**What you are asked to do**
In the data below, which lines hold the word "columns"? Copy them.

Stored items
Content starts
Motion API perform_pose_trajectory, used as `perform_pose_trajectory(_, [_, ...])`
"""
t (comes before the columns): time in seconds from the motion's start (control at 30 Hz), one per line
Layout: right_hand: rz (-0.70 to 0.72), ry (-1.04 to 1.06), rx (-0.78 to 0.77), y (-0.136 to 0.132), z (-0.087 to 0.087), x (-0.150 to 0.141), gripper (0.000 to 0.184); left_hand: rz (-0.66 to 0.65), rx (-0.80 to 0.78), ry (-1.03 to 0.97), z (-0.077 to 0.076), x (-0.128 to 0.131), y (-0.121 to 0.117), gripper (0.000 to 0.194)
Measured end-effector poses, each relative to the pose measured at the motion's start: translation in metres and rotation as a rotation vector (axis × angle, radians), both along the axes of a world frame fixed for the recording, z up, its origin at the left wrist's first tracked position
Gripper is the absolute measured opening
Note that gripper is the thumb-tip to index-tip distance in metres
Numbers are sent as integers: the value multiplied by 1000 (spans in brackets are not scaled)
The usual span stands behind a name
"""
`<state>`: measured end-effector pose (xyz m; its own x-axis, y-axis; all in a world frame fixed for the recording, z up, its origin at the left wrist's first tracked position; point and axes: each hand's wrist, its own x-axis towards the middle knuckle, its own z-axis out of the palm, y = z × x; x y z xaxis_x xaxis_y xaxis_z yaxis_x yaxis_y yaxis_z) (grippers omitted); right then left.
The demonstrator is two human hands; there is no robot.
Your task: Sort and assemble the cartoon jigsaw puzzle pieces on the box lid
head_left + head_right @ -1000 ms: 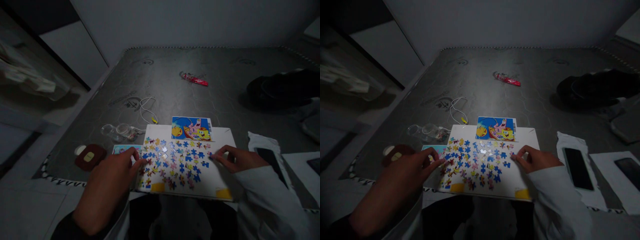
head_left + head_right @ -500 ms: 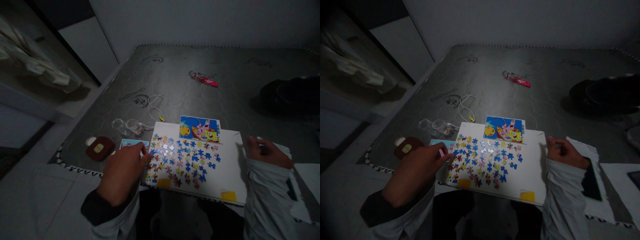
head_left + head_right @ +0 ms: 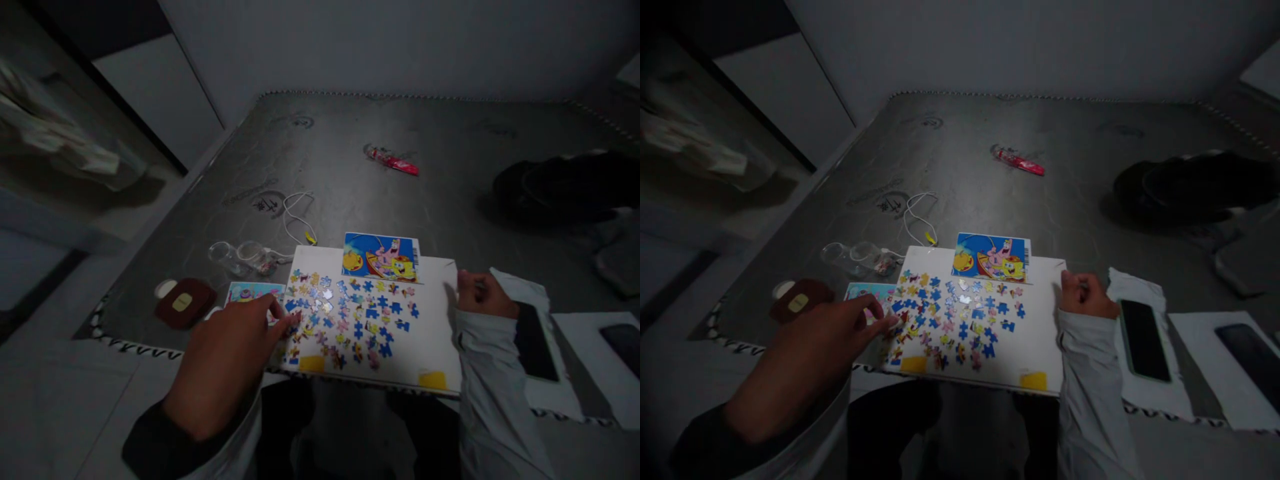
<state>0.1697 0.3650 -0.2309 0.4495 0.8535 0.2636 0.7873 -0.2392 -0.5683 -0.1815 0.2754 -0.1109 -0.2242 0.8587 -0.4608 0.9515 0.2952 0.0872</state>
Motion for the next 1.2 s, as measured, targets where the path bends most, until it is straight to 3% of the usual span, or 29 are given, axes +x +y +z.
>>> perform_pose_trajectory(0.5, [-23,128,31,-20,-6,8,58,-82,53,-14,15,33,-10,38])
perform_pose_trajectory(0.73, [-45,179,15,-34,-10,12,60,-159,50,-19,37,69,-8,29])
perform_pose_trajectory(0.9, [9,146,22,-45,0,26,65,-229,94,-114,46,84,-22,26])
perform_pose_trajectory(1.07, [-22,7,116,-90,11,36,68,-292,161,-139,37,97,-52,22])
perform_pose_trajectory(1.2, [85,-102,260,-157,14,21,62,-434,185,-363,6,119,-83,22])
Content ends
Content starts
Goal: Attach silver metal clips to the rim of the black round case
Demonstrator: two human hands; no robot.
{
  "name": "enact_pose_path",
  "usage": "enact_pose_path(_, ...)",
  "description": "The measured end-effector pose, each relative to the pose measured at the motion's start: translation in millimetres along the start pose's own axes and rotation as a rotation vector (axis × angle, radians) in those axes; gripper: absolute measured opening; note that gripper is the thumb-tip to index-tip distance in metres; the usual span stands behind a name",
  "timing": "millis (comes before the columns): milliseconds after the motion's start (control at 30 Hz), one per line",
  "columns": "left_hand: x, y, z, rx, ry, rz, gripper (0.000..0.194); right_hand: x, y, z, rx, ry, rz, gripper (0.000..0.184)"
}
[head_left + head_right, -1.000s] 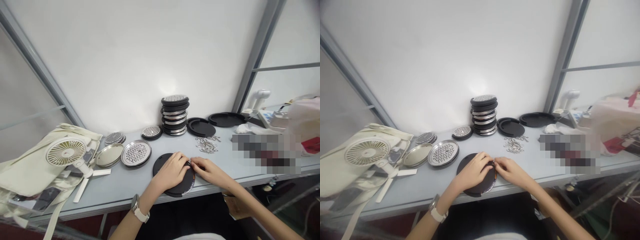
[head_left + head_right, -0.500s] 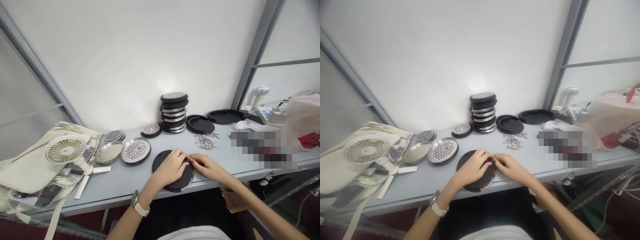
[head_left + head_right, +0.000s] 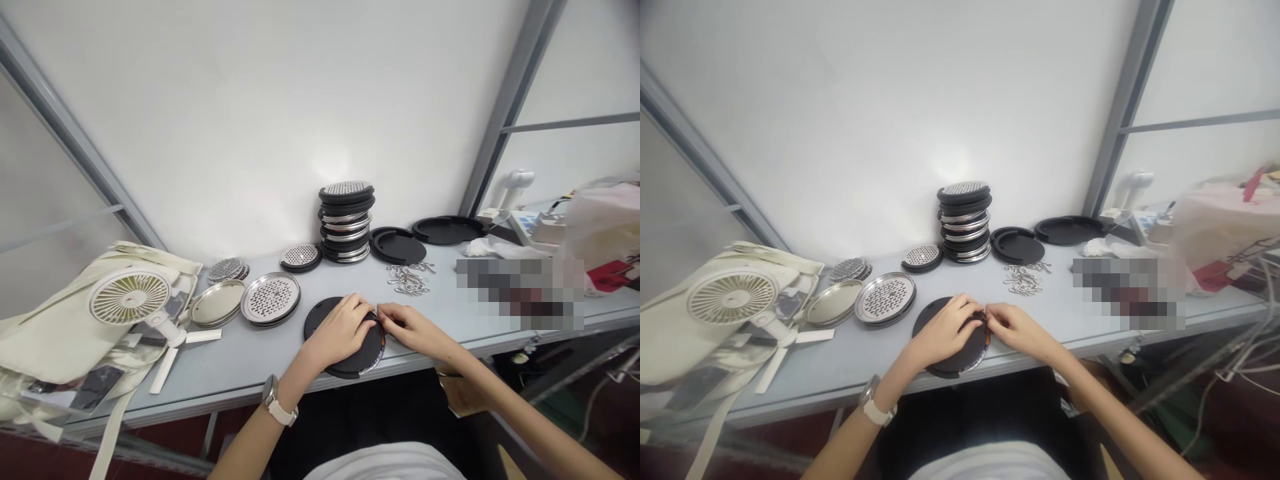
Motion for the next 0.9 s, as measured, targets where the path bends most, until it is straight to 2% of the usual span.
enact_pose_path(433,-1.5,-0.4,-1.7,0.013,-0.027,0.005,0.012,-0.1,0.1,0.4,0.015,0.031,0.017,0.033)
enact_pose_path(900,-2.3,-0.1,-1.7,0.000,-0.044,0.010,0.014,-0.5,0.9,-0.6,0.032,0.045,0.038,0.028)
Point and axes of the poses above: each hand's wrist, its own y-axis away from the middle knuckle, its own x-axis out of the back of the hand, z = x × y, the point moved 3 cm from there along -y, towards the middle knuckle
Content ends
**Answer box**
t (comes before the columns): time in seconds from the motion's start (control at 30 Hz), one per line
  "timing": "millis (comes before the columns): milliseconds after the motion's start (control at 30 Hz), one per line",
  "columns": "left_hand: x, y, z, rx, ry, rz, gripper (0.000..0.194); right_hand: x, y, z, rx, ry, rz, gripper (0.000..0.184)"

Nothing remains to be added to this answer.